URoR 1: Set the Content-Type
URoR stands for ‘Unicode Ruby on Rails’ which is going to be a series on using Unicode with Rails. In this first article I’ll show you how to set the Content-Type header so that the browser knows what you’re sending. (second article)
Set it in an after filter
On the web, the One And Only Sensible Encoding for Unicode is UTF-8, so that’s what we’re going to use. First, make sure your editor is set to save all files encoded as UTF-8. Then create a new Rails application and generate a controller called ‘static’ with an ‘index’ action so that we have something to test with.
$ rails uror
$ cd uror/
$ ./script/generate controller static index
Now add the following to app/views/static/index.rhtml (just copy it from this page and paste it into your editor):
<p>Iñtërnâtiônàlizætiøn</p>
Run the Rails application with ./script/server and go to /static/index where you should get something garbled that looks like this:
Iñtërnâtiônà lizætiøn
The problem is that you haven’t told the browser that you’re using UTF-8. Fix this by changing app/controllers/application.rb to:
class ApplicationController < ActionController::Base
after_filter :set_encoding
protected
def set_encoding
headers['Content-Type'] ||= 'text/html'
if headers['Content-Type'].starts_with?('text/') and !headers['Content-Type'].include?('charset=')
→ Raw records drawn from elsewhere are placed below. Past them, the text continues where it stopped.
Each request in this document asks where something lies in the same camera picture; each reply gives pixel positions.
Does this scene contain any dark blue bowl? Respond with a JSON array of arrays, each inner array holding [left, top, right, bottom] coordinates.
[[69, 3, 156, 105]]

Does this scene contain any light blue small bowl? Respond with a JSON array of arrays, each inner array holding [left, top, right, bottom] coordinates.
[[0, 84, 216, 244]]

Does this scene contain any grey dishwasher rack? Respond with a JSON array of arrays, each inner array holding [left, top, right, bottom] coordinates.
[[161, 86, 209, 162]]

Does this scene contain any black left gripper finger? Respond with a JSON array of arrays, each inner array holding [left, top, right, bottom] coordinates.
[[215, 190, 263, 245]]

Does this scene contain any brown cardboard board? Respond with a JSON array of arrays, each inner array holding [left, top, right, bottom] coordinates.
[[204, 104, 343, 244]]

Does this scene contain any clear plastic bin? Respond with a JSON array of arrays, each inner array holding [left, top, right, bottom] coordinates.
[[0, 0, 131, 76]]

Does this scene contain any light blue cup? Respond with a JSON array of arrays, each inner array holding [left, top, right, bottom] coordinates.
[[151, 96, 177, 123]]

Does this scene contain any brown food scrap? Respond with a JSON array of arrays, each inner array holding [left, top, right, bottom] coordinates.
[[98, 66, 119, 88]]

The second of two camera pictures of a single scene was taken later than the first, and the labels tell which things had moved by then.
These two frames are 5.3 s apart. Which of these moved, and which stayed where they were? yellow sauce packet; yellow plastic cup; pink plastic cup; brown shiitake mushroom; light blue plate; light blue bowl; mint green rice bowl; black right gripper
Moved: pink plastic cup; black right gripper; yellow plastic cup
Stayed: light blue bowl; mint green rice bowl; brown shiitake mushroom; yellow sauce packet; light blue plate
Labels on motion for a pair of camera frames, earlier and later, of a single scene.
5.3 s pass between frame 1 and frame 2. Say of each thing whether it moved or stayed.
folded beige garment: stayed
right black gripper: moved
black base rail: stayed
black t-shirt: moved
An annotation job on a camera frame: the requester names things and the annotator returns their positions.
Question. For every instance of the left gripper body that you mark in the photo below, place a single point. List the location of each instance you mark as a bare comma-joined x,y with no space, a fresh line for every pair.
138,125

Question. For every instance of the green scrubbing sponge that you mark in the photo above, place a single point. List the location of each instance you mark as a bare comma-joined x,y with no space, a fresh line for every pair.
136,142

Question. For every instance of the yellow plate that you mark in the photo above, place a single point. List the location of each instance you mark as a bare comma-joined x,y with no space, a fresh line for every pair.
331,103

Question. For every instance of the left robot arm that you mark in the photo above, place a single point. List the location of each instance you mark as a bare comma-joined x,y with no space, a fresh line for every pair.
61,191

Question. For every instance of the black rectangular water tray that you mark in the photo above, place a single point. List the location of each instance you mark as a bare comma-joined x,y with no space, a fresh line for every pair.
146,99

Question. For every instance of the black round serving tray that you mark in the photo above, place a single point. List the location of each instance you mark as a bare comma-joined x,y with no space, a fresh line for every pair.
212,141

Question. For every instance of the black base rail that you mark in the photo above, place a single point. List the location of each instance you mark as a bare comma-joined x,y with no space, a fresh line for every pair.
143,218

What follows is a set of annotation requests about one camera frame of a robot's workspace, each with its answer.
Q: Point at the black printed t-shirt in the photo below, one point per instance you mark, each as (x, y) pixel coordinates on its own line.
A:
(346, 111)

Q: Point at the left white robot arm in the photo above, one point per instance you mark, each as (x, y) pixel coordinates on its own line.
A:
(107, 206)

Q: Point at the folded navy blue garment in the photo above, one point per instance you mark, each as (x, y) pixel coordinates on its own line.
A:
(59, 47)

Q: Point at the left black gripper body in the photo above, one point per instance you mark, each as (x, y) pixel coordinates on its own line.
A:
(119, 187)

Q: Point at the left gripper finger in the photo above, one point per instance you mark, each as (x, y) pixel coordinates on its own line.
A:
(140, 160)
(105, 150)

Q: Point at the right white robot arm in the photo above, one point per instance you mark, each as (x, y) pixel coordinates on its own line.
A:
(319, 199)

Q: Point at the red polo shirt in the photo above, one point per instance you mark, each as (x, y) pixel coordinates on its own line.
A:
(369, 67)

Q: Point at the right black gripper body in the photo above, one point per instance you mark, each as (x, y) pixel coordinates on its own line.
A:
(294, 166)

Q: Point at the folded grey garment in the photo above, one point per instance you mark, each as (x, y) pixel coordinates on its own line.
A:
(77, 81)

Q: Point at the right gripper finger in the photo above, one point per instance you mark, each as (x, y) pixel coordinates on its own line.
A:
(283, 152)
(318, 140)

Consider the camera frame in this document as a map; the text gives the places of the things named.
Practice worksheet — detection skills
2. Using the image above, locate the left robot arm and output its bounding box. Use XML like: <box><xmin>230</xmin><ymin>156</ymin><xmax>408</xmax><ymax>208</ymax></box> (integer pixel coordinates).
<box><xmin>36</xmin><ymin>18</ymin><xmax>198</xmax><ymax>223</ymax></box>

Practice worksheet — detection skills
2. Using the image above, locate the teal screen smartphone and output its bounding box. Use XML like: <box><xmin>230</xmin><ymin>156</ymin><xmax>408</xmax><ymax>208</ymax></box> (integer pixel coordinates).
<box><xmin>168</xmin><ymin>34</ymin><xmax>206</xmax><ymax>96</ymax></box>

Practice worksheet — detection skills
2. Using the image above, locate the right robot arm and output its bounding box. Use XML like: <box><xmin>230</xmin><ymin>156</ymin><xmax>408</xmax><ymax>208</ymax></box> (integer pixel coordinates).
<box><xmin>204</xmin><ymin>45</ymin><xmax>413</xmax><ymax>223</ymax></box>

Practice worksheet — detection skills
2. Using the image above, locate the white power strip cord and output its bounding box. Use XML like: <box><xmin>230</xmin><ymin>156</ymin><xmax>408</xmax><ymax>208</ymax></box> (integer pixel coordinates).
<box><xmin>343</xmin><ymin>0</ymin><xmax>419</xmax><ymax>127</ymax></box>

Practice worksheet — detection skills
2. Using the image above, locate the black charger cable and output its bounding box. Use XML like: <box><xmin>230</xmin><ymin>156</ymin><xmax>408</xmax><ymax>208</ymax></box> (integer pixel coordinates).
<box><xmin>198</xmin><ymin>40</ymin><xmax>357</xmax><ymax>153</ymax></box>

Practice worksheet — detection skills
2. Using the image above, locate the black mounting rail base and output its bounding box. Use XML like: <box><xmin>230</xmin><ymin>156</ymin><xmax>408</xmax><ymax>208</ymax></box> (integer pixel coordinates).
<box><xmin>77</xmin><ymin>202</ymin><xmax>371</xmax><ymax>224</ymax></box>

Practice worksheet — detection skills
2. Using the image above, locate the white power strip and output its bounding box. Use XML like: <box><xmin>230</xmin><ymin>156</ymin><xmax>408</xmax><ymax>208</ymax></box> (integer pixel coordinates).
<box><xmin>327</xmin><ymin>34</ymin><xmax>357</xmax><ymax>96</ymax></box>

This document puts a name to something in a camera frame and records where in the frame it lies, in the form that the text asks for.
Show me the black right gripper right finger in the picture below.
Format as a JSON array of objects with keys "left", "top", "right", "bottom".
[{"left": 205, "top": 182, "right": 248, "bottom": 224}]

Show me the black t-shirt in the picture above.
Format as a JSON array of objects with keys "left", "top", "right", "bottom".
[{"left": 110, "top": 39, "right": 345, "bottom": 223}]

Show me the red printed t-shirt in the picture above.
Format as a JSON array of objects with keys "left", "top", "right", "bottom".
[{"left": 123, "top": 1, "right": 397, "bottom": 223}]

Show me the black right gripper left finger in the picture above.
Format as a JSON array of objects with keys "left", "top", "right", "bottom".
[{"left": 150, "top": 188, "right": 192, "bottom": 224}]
headers['Content-Type'] += '; charset=utf-8'
end
end
end
The set_encoding after filter does two things:
- It sets the
Content-Typeheader totext/html, but only if noContent-Typeheader has yet been set. This is exactly what Rails would have done anyway, but we’re doing it here so that… - It adds
charset=utf-8to everyContent-Typeheader for a text type when nocharsethas yet been set.
If you now reload the page the problem is fixed because the browser is no longer receiving a:
Content-Type: text/html
header, but:
Content-Type: text/html; charset=utf-8
Also set it in your Lighttpd or Apache configuration
It’s a good idea to set the UTF-8 encoding in your web server configuration too. For Apache add the following in public/.htaccess or your main configuration:
AddDefaultCharset utf-8
For Lighttpd, change mimetype.assign in config/lighttpd.conf to:
mimetype.assign = (
".css" => "text/css; charset=utf-8",
".gif" => "image/gif",
".htm" => "text/html; charset=utf-8",
".html" => "text/html; charset=utf-8",
".jpeg" => "image/jpeg",
".jpg" => "image/jpeg",
".js" => "text/javascript; charset=utf-8",
".png" => "image/png",
".swf" => "application/x-shockwave-flash",
".txt" => "text/plain; charset=utf-8"
)
Now all static stuff like 404.html and cached pages are also sent with the correct encoding in the Content-type header.
Even add it to the head
If you want make it easy for people to save your pages to disk and open them with the correct encoding later on, you might want to add the following inside the head element of your html pages:
<meta http-equiv="Content-Type" content="text/html; charset=utf-8" />
Always do this last as it may mask any trouble you might be having with the http headers.
The upcoming 1.2 release of Rails will add utf-8 as the default charset for all renders, so you’ll no longer need the after filter.